NUMA altura em que aumenta o fluxo migratório para o país, envolvendo cidadãos com os mais diversos interesses em Moçambique, parece-nos oportuno e refrescante o debate sobre a problemática da nacionalidade originária e seu enquadramento legal, desencadeado esta semana na cidade de Inhambane, no Conselho Coordenador do Ministério da Justiça.
Na verdade, Moçambique está a despontar como um destino apetecível para vários interesses, económicos, políticos e sociais, ficando isso a dever-se tanto à estabilidade política que o país vive, quanto ao vasto potencial de recursos que guarda nas suas entranhas. Por outras palavras, Moçambique está na moda.
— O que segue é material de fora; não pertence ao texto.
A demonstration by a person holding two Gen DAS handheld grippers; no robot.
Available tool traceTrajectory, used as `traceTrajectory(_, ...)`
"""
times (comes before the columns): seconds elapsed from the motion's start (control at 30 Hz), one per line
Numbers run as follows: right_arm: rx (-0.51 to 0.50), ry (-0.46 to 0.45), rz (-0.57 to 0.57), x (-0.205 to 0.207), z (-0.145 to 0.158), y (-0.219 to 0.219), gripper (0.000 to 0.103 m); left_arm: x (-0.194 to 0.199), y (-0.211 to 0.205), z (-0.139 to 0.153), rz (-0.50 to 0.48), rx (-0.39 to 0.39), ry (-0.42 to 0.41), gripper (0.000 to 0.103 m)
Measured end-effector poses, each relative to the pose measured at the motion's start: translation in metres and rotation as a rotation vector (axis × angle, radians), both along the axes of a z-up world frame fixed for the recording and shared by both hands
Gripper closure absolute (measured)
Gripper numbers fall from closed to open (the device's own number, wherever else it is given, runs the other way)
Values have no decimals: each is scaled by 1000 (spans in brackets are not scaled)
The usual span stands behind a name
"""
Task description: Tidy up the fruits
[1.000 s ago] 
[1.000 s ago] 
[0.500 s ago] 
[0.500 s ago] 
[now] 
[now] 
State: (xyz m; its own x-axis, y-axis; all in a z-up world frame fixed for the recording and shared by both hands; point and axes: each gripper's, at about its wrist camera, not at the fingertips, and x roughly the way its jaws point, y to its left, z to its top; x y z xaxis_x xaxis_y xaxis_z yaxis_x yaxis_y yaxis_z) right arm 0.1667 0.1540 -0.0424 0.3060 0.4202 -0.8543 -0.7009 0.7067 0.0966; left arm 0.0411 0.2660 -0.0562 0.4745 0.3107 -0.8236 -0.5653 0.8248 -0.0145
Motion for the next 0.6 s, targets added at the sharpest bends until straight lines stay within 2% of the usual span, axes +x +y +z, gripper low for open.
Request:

Não é que isso seja mau para o país, mas entendemos que ele precisa de se preparar para os novos desafios que se anunciam pela crescente apetência que o mundo vai demonstrando em relação a Moçambique.
Trata-se de um assunto de soberania, a questão da nacionalidade precisa de ser encarada com frontalidade e responsabilidade, mas sem animosidades que possam prejudicar a profundidade que se impõe no seu debate.
Ainda bem que o Ministério da Justiça começou a pensar no assunto, e até já avança com ideia claras do que pode e deve ser feito para amortecer o impacto dos fluxos migratórios sobre, nomeadamente a preparação de uma proposta de Lei da Nacionalidade, capaz de criar o necessário ambiente à operacionalização dos comandos que a Constituição da República estabelece relativamente à questão da nacionalidade.
Preocupam-nos os relatos que correm sobre a facilidade com que cidadãos estrangeiros obtêm documentos que os identificam como moçambicanos, por vezes até originários, com todos os riscos que isso representa para a soberania nacional.
Por força da Constituição um moçambicano originário pode se candidatar a cargos de Presidente da República, de Presidente de Município ou Deputado da Assembleia da República, o que quanto a nós chama à atenção para a necessidade de se acautelar tudo o que possa permeabilizar o gozo deste direito.
Quer dizer, é preciso não tratar este assunto com superficialidade, porque pode ter graves implicações no futuro.
Mais do que levantar o debate e até apontar possíveis saídas para o problema, entendemos que é preciso agir-se com celeridade de modo que o Estado se antecipe daqueles que, ostensiva e dolosamente, possam querer tirar proveito da situação.
E temos motivos para nos preocupar quando sabemos que há muitos cidadãos oriundos da Europa, Ásia e de algumas regiões do continente africano que, chegados ao país, conseguem facilmente obter documentos de identificação que os conferem o estatuto de moçambicanos originários.
Sabemos que o conseguem não só os adultos como também crianças, filhas de pai e mãe estrangeiros, que são registadas como moçambicanos originários por via de intrincadas teias de corrupção montadas nas instituições responsáveis pela emissão de documentos de identificação.
Uma das janelas aproveitadas para este efeito são as brigadas móveis de registo e identificação civil que amiúde se movimentam pelo país fora, em acções aparentemente pouco coordenadas entre as instituições com responsabilidade no assunto.
Entendemos, por isso, que é preciso melhorar o controlo deste tipo de campanhas, muitas vezes corporizadas por indivíduos recrutados a nível local, que nem sempre detêm conhecimentos suficientes para garantir a necessária impermeabilidade.
Apesar de reconhecermos que essa pode não ser a solução mágica para o problema, a informatização dos processos de registo civil, criminal e de identificação civil pode ser meio caminho andando para a melhoria do controlo.
Ainda assim, a corrupção manter-se-á como um desafio a enfrentar nos próximos tempos, assumindo que é o Homem quem manipula os processos, sejam eles electrónicos ou analógicos.
Na verdade, foi bom perceber que o Governo reconhece fragilidades no sistema, e que tem clareza sobre o papel que deve exercer no controlo da situação, numa altura em que cresce a tendência dos cidadãos estrangeiros de conseguir meios para permanecer no país.
O que nos parece fundamental reter em tudo isto é a urgência com que todas, e cada uma das entidades com responsabilidade no controlo da situação, devem cumprir a sua parte no processo, para que o país não continue vulnerável à imigração ilegal, e que a nacionalidade moçambicana seja atribuída apenas àqueles que a merecem e a dignificam.